Mumbles Battery is a battery on the north coast of the Bristol Channel overlooking Swansea. It was built around the base of the Mumbles Lighthouse. It is one of the many Palmerston Forts built in response to a perceived French invasion, and was designed to protect Swansea Bay. Construction of the battery began in 1859 and was completed by 1861 at a cost of £8,760.

It mounted five 80 pounder rifled muzzle loading (RML) guns, two in casemates and three on the roof. From 1892 the battery was reduced to care and maintenance and used for practise by the Glamorganshire Artillery Volunteers.
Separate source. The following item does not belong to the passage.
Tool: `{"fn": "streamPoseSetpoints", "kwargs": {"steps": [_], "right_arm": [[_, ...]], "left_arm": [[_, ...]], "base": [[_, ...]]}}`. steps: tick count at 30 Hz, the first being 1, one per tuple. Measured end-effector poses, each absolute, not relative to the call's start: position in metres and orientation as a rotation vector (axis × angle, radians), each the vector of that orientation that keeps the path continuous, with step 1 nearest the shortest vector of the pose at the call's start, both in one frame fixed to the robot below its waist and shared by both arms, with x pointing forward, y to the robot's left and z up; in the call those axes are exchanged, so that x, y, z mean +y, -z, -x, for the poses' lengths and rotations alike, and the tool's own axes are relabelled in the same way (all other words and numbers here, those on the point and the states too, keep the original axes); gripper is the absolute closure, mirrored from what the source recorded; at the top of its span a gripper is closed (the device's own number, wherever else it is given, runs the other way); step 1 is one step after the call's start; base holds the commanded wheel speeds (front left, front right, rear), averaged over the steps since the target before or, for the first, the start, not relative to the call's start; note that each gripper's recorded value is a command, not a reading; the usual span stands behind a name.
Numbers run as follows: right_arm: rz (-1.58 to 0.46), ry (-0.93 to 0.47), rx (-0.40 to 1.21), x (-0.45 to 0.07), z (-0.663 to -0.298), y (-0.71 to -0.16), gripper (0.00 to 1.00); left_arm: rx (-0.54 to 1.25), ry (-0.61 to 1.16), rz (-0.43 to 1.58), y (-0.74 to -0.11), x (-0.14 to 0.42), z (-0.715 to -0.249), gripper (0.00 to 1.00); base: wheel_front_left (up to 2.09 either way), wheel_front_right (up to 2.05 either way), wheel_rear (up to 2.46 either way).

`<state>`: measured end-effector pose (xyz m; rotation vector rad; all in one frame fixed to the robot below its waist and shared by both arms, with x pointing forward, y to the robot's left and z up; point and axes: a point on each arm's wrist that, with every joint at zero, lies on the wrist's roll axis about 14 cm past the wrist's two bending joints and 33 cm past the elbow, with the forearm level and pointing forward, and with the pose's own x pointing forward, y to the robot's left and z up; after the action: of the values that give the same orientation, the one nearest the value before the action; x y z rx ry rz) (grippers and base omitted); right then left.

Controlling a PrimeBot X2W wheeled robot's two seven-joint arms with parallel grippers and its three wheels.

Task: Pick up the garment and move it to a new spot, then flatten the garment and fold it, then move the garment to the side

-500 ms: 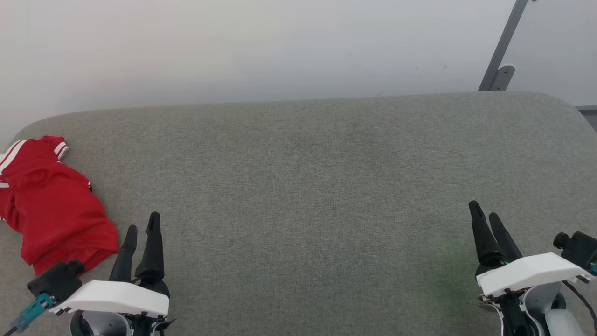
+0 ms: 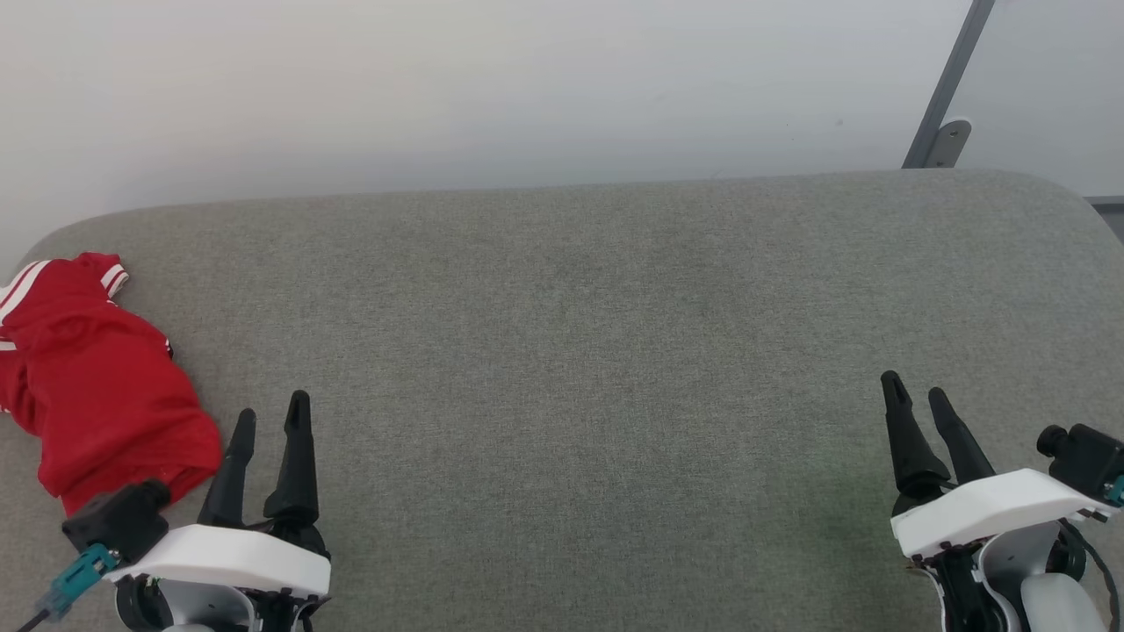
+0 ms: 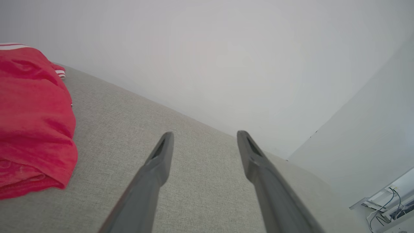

Between 1899 and 1901 the obsolete RML guns were removed and replaced by two 4.7-inch quick-firing (QF) guns on the roof of the battery.

During the Second World War the defences of the Bristol Channel were increased significantly. In 1940 the two 4.7-inch guns were operated by soldiers from the 531st (Glamorgan) Coast Regiment, Royal Artillery. Well before the end of the war, as the German threat decreased, the battery was placed into care and maintenance.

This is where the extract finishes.